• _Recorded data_
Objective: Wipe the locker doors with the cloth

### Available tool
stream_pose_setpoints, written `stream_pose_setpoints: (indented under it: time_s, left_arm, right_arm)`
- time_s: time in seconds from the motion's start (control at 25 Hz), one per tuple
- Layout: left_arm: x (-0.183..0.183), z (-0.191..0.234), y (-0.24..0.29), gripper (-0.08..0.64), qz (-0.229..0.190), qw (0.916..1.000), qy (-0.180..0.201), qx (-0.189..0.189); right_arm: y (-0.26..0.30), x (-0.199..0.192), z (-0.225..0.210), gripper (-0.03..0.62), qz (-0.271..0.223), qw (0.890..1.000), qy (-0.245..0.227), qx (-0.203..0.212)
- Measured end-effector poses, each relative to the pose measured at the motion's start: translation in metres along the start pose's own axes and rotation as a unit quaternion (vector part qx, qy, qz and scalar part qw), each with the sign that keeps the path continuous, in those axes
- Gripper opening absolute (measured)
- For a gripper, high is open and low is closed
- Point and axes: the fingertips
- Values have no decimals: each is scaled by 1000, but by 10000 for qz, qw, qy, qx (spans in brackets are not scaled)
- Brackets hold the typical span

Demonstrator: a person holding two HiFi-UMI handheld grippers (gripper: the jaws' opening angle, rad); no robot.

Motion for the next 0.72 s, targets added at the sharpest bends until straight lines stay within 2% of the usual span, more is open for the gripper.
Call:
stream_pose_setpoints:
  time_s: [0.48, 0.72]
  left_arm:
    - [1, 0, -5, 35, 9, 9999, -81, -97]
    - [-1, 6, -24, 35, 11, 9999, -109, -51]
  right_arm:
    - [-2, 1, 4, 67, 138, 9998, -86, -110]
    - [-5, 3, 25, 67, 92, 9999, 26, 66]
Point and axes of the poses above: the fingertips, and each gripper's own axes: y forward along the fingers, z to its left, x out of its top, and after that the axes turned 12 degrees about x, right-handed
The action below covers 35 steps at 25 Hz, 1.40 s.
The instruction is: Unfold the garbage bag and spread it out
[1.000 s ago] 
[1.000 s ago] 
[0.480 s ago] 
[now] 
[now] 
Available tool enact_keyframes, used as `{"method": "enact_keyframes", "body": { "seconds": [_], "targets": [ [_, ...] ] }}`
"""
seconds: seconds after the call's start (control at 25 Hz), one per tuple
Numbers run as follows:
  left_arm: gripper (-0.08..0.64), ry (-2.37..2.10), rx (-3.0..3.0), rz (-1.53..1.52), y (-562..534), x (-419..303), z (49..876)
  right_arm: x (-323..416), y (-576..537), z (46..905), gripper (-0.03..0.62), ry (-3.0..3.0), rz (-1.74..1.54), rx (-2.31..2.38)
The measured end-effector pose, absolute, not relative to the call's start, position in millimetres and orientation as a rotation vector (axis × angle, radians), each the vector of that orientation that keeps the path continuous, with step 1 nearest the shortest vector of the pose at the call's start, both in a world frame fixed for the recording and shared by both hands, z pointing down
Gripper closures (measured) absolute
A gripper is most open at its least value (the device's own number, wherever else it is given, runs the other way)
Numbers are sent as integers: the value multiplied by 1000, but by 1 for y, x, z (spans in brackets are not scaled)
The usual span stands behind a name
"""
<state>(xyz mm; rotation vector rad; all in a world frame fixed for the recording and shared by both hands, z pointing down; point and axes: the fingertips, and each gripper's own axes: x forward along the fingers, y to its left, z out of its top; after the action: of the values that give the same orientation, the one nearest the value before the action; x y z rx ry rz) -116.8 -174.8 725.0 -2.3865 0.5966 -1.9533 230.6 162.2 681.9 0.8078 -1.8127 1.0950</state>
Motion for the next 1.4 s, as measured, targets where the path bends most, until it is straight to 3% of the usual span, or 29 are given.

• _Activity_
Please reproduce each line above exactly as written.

• _Result of the exercise_
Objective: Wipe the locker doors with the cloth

### Available tool
stream_pose_setpoints, written `stream_pose_setpoints: (indented under it: time_s, left_arm, right_arm)`
- time_s: time in seconds from the motion's start (control at 25 Hz), one per tuple
- Layout: left_arm: x (-0.183..0.183), z (-0.191..0.234), y (-0.24..0.29), gripper (-0.08..0.64), qz (-0.229..0.190), qw (0.916..1.000), qy (-0.180..0.201), qx (-0.189..0.189); right_arm: y (-0.26..0.30), x (-0.199..0.192), z (-0.225..0.210), gripper (-0.03..0.62), qz (-0.271..0.223), qw (0.890..1.000), qy (-0.245..0.227), qx (-0.203..0.212)
- Measured end-effector poses, each relative to the pose measured at the motion's start: translation in metres along the start pose's own axes and rotation as a unit quaternion (vector part qx, qy, qz and scalar part qw), each with the sign that keeps the path continuous, in those axes
- Gripper opening absolute (measured)
- For a gripper, high is open and low is closed
- Point and axes: the fingertips
- Values have no decimals: each is scaled by 1000, but by 10000 for qz, qw, qy, qx (spans in brackets are not scaled)
- Brackets hold the typical span

Demonstrator: a person holding two HiFi-UMI handheld grippers (gripper: the jaws' opening angle, rad); no robot.

Motion for the next 0.72 s, targets added at the sharpest bends until straight lines stay within 2% of the usual span, more is open for the gripper.
Call:
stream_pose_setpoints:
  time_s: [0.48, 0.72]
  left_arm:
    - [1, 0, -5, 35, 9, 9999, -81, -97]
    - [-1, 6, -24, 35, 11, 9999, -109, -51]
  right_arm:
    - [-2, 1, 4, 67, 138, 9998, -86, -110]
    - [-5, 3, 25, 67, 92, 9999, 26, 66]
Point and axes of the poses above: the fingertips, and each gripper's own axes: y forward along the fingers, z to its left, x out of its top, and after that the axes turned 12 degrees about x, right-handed
The action below covers 35 steps at 25 Hz, 1.40 s.
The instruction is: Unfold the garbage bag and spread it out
[1.000 s ago] 
[1.000 s ago] 
[0.480 s ago] 
[now] 
[now] 
Available tool enact_keyframes, used as `{"method": "enact_keyframes", "body": { "seconds": [_], "targets": [ [_, ...] ] }}`
"""
seconds: seconds after the call's start (control at 25 Hz), one per tuple
Numbers run as follows:
  left_arm: gripper (-0.08..0.64), ry (-2.37..2.10), rx (-3.0..3.0), rz (-1.53..1.52), y (-562..534), x (-419..303), z (49..876)
  right_arm: x (-323..416), y (-576..537), z (46..905), gripper (-0.03..0.62), ry (-3.0..3.0), rz (-1.74..1.54), rx (-2.31..2.38)
The measured end-effector pose, absolute, not relative to the call's start, position in millimetres and orientation as a rotation vector (axis × angle, radians), each the vector of that orientation that keeps the path continuous, with step 1 nearest the shortest vector of the pose at the call's start, both in a world frame fixed for the recording and shared by both hands, z pointing down
Gripper closures (measured) absolute
A gripper is most open at its least value (the device's own number, wherever else it is given, runs the other way)
Numbers are sent as integers: the value multiplied by 1000, but by 1 for y, x, z (spans in brackets are not scaled)
The usual span stands behind a name
"""
<state>(xyz mm; rotation vector rad; all in a world frame fixed for the recording and shared by both hands, z pointing down; point and axes: the fingertips, and each gripper's own axes: x forward along the fingers, y to its left, z out of its top; after the action: of the values that give the same orientation, the one nearest the value before the action; x y z rx ry rz) -116.8 -174.8 725.0 -2.3865 0.5966 -1.9533 230.6 162.2 681.9 0.8078 -1.8127 1.0950</state>
Motion for the next 1.4 s, as measured, targets where the path bends most, until it is straight to 3% of the usual span, or 29 are given.

No more work remains in this exercise.